Let's see how many people I can make angry with this one...
Community paramedicine isn't paramedicine, it's social work. It might be economically advantageous to a department because it reduces the number of repeat, unnecessary calls the department receives. It might bring some relief to EMS workers who immediately recognize the address they were just dispatched to and who know that the person calling simply needs some attention. But it's not paramedicine, and it's not a good use of our training or skills.
Since community paramedicine is a combination of social work and emergency medicine, who used to provide those services? Social workers and nurses, of course.

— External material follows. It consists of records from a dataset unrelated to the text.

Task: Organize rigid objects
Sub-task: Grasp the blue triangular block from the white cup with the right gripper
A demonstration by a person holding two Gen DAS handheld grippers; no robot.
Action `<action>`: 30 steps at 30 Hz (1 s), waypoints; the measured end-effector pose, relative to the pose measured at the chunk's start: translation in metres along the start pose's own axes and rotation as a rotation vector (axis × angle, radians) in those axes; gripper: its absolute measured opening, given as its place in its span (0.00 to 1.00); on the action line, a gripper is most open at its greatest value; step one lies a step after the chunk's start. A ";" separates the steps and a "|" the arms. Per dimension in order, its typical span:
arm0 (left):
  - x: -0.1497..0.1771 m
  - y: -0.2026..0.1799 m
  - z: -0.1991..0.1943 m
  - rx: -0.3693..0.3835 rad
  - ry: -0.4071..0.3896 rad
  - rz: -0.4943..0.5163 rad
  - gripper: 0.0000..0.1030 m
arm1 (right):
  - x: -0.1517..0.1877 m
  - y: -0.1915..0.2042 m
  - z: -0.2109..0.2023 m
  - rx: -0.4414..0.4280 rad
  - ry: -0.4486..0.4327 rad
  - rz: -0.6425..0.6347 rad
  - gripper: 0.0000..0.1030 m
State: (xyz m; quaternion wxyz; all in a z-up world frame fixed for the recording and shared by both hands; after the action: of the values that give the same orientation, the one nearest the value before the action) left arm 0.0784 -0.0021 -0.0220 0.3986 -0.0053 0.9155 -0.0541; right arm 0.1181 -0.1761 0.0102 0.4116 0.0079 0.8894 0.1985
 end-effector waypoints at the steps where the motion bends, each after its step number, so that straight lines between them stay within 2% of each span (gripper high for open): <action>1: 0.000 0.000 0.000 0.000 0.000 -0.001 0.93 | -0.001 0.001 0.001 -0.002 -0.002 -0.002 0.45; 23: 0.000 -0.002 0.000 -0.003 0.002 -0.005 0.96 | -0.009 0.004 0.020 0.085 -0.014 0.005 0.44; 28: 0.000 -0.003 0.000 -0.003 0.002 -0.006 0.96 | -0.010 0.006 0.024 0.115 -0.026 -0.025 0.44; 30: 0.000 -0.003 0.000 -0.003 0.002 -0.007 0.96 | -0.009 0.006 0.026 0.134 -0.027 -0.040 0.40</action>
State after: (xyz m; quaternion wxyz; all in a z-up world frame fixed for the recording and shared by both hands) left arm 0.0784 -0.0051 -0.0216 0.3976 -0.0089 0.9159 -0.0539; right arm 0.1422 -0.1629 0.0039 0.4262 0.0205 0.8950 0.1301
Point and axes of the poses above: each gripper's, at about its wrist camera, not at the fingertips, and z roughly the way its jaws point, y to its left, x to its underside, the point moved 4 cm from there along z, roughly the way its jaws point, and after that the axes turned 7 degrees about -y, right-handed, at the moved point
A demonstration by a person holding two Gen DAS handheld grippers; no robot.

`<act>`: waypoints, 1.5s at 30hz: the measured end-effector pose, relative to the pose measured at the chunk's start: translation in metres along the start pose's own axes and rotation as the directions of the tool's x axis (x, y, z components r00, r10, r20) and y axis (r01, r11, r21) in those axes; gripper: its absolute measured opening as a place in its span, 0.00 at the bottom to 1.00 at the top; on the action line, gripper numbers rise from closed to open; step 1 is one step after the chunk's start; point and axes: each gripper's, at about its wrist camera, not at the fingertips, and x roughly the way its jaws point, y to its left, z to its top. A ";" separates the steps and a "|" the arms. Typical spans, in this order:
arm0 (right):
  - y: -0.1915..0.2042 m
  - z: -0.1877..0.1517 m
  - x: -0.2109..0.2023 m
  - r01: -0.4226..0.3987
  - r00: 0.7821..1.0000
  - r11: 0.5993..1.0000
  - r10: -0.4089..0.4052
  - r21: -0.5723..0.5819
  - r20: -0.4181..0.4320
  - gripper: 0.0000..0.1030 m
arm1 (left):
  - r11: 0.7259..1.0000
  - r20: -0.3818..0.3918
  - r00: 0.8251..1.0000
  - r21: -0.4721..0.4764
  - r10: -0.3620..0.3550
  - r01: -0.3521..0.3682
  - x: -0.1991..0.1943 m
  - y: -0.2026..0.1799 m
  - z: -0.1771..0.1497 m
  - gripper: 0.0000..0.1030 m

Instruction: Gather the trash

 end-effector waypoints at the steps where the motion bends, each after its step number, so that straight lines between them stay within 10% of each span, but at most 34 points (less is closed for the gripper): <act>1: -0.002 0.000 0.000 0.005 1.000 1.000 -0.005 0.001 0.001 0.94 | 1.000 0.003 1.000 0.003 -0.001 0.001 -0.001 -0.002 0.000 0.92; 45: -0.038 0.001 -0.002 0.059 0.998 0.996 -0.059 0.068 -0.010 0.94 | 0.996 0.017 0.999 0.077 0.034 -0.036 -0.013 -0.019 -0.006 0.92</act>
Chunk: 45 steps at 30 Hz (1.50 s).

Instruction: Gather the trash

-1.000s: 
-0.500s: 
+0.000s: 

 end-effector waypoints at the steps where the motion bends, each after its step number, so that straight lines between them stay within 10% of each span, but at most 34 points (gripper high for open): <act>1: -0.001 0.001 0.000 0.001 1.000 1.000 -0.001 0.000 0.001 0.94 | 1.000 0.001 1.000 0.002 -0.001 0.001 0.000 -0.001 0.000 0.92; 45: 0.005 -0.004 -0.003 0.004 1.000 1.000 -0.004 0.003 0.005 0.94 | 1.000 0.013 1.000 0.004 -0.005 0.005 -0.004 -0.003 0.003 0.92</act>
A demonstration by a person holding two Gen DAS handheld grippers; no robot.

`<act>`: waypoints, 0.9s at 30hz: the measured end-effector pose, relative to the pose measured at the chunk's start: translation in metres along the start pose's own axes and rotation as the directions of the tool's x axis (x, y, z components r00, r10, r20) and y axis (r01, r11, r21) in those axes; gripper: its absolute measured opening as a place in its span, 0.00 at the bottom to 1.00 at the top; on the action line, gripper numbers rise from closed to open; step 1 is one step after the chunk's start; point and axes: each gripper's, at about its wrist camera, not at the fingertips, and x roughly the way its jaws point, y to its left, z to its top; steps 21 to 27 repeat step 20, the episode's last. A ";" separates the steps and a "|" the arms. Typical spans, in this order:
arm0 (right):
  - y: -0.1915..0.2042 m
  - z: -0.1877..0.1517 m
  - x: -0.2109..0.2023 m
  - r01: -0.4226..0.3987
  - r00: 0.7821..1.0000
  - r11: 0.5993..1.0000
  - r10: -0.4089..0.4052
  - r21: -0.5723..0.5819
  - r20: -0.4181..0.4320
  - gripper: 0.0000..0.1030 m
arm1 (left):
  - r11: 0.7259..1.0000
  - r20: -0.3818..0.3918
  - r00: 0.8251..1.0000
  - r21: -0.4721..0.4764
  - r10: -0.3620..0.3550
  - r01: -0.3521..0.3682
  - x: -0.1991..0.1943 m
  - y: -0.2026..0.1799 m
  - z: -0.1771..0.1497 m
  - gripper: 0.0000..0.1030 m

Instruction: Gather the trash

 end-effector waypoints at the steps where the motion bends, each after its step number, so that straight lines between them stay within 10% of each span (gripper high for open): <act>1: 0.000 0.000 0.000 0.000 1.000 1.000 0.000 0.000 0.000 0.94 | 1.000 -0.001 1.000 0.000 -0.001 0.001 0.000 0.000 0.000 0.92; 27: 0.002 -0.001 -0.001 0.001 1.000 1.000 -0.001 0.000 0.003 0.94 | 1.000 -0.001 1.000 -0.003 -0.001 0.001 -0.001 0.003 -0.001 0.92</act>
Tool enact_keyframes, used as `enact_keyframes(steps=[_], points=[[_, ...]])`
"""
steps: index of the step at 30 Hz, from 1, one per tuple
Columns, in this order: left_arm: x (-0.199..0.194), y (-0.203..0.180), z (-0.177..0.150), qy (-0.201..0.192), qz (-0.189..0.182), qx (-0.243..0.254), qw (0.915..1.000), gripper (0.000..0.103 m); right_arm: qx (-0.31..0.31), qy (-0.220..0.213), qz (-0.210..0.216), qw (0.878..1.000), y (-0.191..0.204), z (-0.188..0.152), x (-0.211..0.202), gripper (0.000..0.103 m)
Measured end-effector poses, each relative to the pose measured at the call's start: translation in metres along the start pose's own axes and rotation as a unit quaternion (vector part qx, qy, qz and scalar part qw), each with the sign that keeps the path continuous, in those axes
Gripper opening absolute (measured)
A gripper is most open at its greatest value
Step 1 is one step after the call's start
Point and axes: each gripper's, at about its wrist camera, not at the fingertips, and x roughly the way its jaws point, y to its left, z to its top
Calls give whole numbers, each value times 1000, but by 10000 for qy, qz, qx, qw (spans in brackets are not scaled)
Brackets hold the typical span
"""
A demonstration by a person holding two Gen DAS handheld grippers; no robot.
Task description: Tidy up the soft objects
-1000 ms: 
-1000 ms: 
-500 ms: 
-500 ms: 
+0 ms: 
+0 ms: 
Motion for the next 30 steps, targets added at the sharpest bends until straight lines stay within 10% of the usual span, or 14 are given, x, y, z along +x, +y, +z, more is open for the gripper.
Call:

In today's conservative political culture, it's pretty unpopular to employ social service agencies staffed with social workers who go out in the community and provide the services that community-paramedicine providers now do. I know in our county, for example, there's exactly ONE publicly-employed social worker that can be called to assist in managing a person's needs. Shame on us for being so stingy.
Nurses are trained in long term care plans that meet the medical and social needs of patients. They address home, family, and care needs of individuals, and they are often "in it for the long haul" instead of the quick, mostly anonymous contact that EMS providers are used to. But nurses are expensive. They have better publicists, and the recent decades of increased demand for nursing services for an aging population resulting in a shortage of nurses has led to quite respectable salaries. Salaries too high, it seems, to send them out into the community to provide long term care for those who need it. Shame on us for being so stingy.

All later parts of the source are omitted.